Task requirements
Going down the listing below, print exactly each line from the one with "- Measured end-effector" up to and including the one with "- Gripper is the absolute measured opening", and skip the rest.

Records

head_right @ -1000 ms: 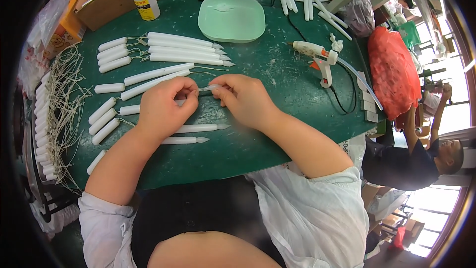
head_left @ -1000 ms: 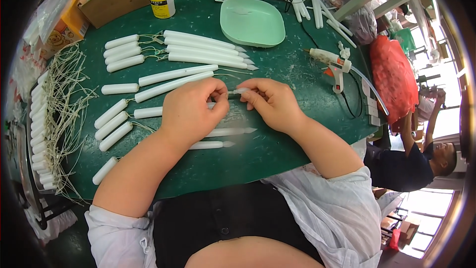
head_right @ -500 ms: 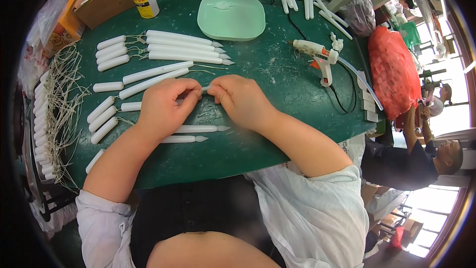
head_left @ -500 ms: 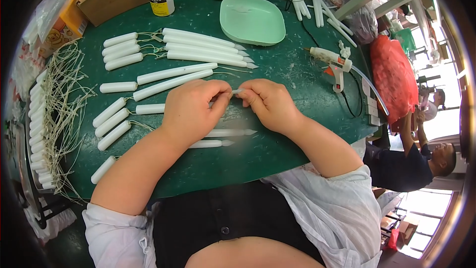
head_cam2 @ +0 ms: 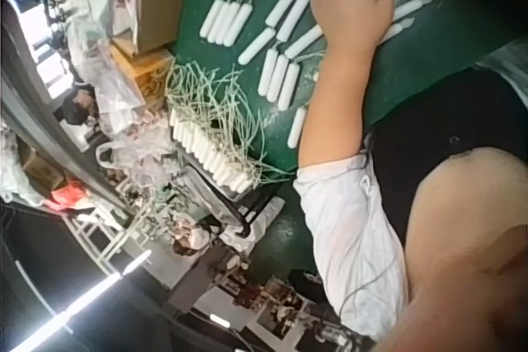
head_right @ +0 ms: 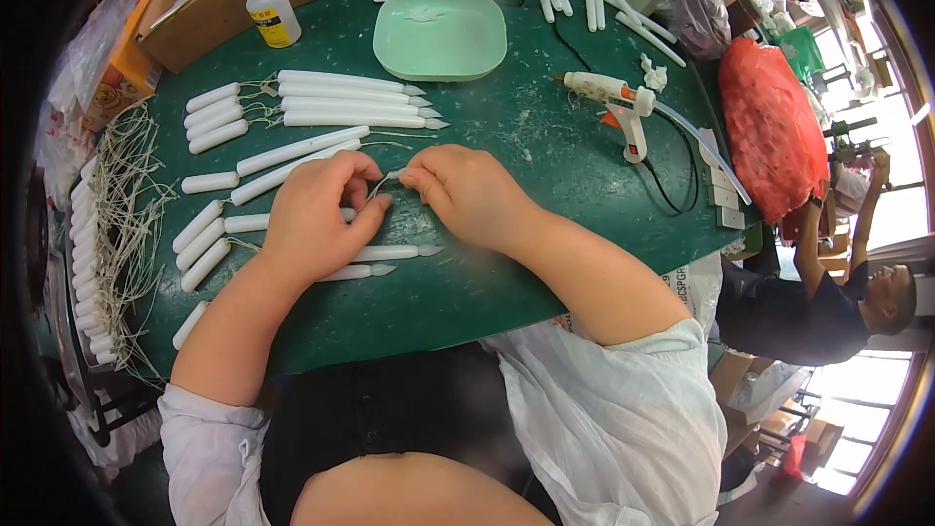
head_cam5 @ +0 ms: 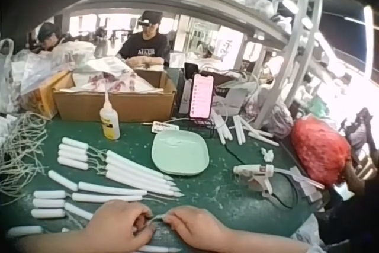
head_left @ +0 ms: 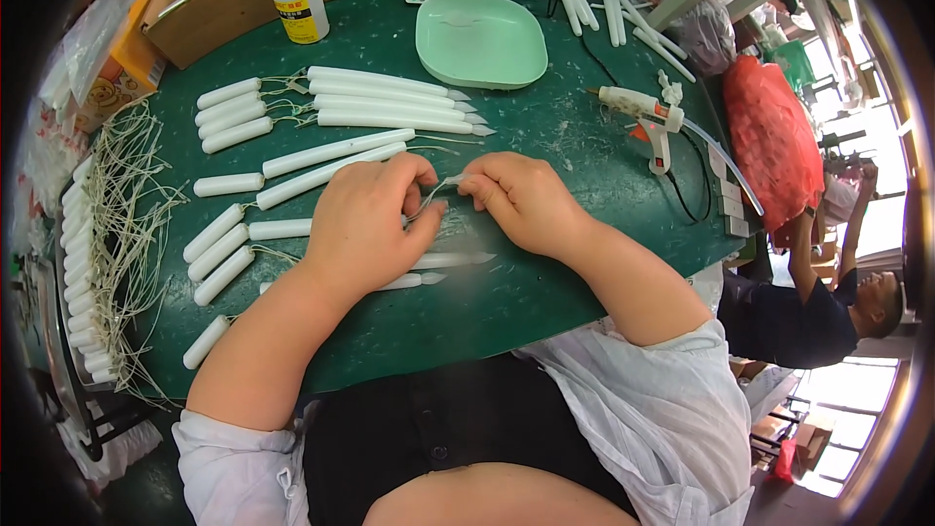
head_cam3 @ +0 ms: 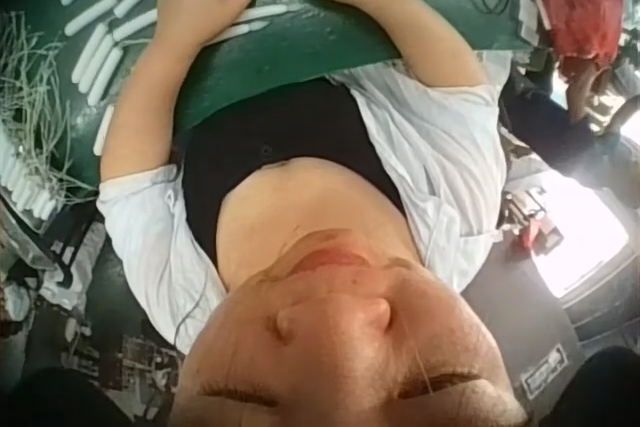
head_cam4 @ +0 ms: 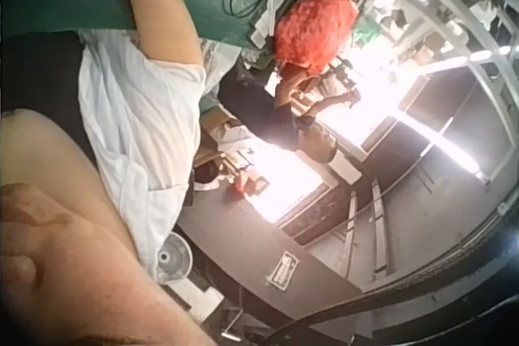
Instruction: Assembling small components by inserting wires into plastic tubes and applying glue using a hot glue gun.
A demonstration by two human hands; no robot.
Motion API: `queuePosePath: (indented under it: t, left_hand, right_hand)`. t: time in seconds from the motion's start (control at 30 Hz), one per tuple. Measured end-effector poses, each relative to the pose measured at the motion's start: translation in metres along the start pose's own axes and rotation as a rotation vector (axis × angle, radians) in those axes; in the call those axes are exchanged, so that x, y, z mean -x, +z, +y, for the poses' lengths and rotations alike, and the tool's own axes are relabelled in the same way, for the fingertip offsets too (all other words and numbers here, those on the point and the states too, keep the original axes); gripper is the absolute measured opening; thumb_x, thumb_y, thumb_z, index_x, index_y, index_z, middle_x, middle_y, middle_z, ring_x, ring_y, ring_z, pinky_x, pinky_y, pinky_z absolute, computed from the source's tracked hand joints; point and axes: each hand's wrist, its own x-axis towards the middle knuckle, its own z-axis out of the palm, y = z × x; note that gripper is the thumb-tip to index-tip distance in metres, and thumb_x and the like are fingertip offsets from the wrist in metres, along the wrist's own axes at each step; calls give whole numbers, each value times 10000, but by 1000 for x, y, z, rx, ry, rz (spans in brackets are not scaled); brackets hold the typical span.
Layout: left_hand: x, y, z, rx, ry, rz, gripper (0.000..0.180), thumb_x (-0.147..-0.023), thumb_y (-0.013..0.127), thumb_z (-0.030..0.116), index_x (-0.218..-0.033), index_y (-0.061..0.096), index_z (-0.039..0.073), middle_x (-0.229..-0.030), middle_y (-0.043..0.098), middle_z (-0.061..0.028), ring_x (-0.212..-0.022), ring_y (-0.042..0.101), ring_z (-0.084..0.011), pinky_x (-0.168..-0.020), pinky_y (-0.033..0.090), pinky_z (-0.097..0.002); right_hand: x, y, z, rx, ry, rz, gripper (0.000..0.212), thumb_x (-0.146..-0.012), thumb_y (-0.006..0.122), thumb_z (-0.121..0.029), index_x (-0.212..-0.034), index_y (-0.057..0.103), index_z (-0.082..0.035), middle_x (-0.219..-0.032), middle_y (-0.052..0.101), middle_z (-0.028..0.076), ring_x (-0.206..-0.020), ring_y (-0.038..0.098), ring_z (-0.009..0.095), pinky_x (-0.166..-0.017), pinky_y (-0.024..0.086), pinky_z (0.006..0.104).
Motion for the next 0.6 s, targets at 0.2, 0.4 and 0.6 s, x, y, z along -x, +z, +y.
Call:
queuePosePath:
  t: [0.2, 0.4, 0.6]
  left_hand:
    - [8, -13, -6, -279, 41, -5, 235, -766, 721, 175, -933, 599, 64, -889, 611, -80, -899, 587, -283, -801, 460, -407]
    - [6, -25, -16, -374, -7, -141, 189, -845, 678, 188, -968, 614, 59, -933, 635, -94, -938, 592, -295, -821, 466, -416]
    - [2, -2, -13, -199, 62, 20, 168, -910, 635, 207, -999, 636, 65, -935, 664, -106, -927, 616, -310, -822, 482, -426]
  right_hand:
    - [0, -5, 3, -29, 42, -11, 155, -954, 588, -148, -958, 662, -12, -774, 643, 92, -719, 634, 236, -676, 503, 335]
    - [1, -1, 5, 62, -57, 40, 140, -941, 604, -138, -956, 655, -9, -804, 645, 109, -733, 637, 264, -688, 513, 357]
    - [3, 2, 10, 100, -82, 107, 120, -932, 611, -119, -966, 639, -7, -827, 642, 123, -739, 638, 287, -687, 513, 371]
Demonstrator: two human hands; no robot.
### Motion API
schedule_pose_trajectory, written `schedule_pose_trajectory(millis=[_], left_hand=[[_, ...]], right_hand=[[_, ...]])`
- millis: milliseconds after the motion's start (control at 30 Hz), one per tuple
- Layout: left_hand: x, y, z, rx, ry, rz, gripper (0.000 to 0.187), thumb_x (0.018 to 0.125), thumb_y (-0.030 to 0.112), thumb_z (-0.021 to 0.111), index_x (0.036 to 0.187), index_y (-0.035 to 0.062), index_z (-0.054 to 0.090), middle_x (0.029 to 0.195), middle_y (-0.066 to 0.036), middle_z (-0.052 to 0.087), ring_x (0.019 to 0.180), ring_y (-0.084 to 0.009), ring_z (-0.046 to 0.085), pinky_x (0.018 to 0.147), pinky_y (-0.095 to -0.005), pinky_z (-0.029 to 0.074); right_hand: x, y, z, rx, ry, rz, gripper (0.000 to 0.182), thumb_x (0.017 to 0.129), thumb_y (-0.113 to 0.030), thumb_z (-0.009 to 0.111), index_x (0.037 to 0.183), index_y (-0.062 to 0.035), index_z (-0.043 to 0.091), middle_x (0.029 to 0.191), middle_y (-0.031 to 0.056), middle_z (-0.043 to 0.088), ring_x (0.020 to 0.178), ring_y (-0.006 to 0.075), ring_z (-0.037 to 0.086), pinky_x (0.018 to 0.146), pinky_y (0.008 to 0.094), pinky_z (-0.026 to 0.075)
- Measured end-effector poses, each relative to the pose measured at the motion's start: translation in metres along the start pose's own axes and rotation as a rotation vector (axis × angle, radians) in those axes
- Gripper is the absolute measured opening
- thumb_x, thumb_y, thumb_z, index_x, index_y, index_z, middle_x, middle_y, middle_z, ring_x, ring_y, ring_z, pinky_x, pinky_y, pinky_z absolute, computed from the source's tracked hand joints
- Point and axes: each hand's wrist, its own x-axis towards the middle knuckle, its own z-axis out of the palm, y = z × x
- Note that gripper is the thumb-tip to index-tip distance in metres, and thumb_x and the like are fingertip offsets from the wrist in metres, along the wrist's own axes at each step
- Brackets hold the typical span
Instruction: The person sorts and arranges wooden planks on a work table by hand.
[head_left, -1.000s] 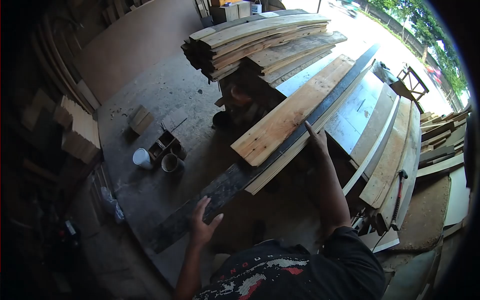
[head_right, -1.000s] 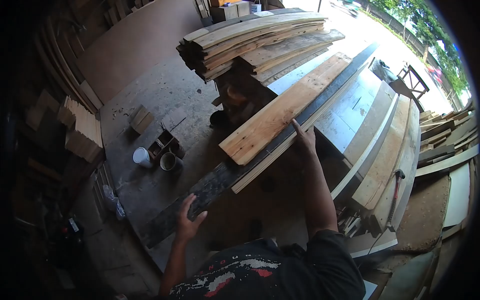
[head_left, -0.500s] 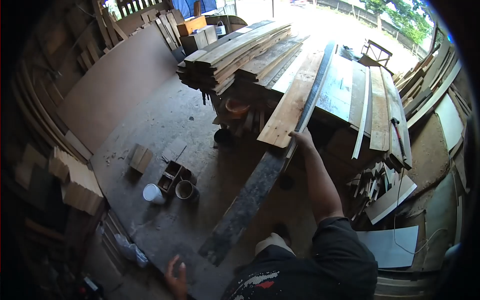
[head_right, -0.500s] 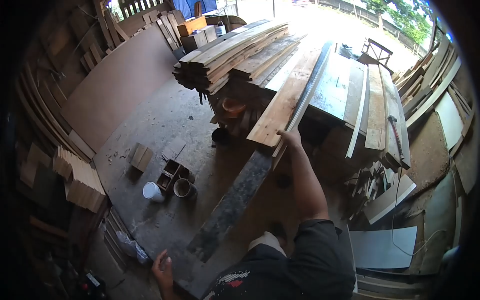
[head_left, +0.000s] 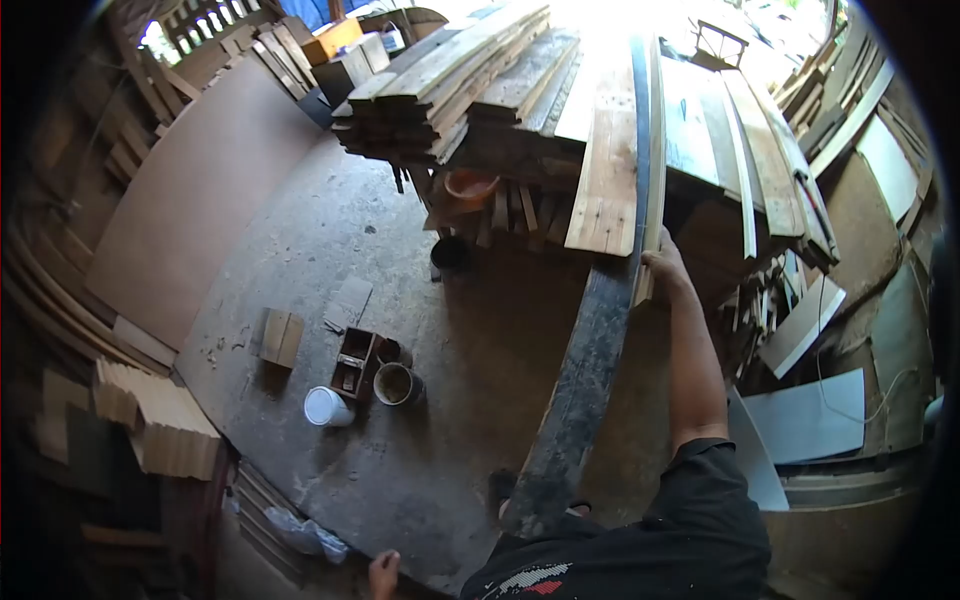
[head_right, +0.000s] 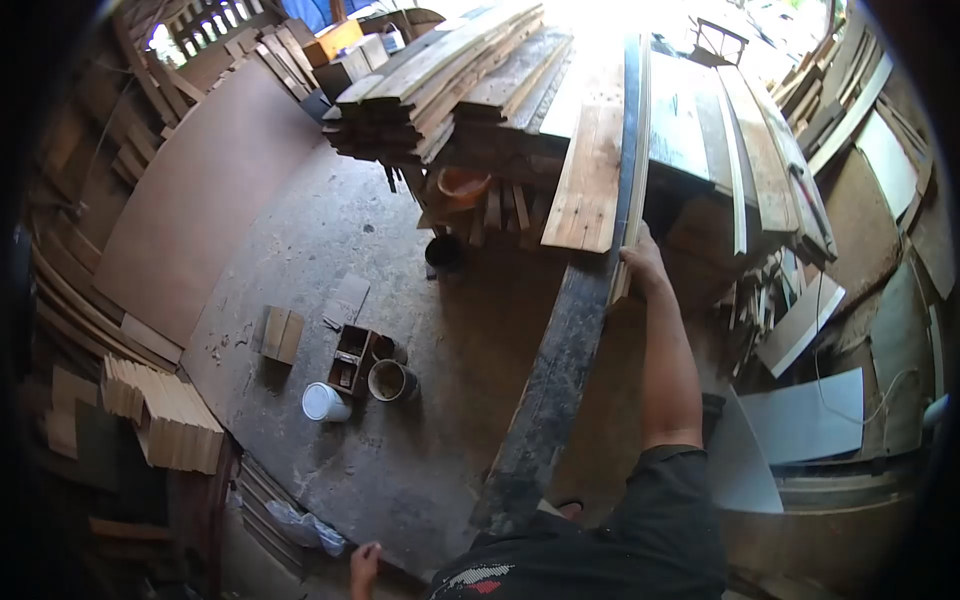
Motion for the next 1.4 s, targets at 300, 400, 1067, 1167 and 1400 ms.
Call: schedule_pose_trajectory(millis=[300,400,1067,1167,1400], left_hand=[[0.050,-0.046,-0.051,0.047,-0.351,-0.422,0.042,0.094,0.035,0.058,0.124,0.0064,0.055,0.107,-0.011,0.063,0.090,-0.0248,0.061,0.077,-0.0408,0.051],[0.097,-0.006,-0.052,0.074,-0.432,-0.436,0.048,0.094,0.041,0.056,0.129,0.0087,0.050,0.113,-0.012,0.061,0.097,-0.0273,0.060,0.082,-0.0442,0.050],[0.464,0.433,0.027,0.307,-0.510,0.667,0.036,0.090,0.032,0.063,0.107,0.0012,0.068,0.097,-0.015,0.070,0.095,-0.0261,0.067,0.086,-0.0366,0.050],[0.403,0.582,0.098,0.199,-0.761,0.958,0.037,0.093,0.031,0.061,0.117,0.0030,0.064,0.109,-0.015,0.068,0.103,-0.0230,0.064,0.091,-0.0340,0.049],[0.309,0.789,0.229,0.220,-1.238,1.125,0.036,0.094,0.031,0.060,0.119,0.0048,0.063,0.108,-0.012,0.069,0.097,-0.0216,0.066,0.087,-0.0348,0.051]], right_hand=[[0.000,-0.018,-0.009,0.037,-0.003,0.094,0.068,0.068,0.003,0.055,0.136,-0.0028,0.044,0.108,0.0134,0.061,0.097,0.0229,0.058,0.085,0.0314,0.048],[0.001,-0.031,-0.014,0.004,0.013,0.093,0.062,0.069,0.002,0.055,0.131,-0.0017,0.047,0.104,0.0145,0.062,0.095,0.0232,0.059,0.085,0.0318,0.048],[0.000,-0.194,-0.048,-1.073,0.563,0.500,0.024,0.083,-0.018,0.058,0.100,-0.0025,0.063,0.106,0.0224,0.066,0.104,0.0382,0.064,0.090,0.0455,0.051],[0.008,-0.225,-0.051,-1.177,0.502,0.384,0.029,0.082,-0.022,0.061,0.099,0.0008,0.062,0.098,0.0251,0.067,0.094,0.0399,0.066,0.084,0.0468,0.053],[0.046,-0.195,-0.077,-1.122,0.579,0.153,0.027,0.083,-0.024,0.060,0.090,0.0021,0.059,0.081,0.0260,0.062,0.073,0.0440,0.061,0.070,0.0550,0.048]])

Output for this exercise
- Measured end-effector poses, each relative to the pose measured at the motion's start: translation in metres along the start pose's own axes and rotation as a rotation vector (axis × angle, radians) in those axes
- Gripper is the absolute measured opening

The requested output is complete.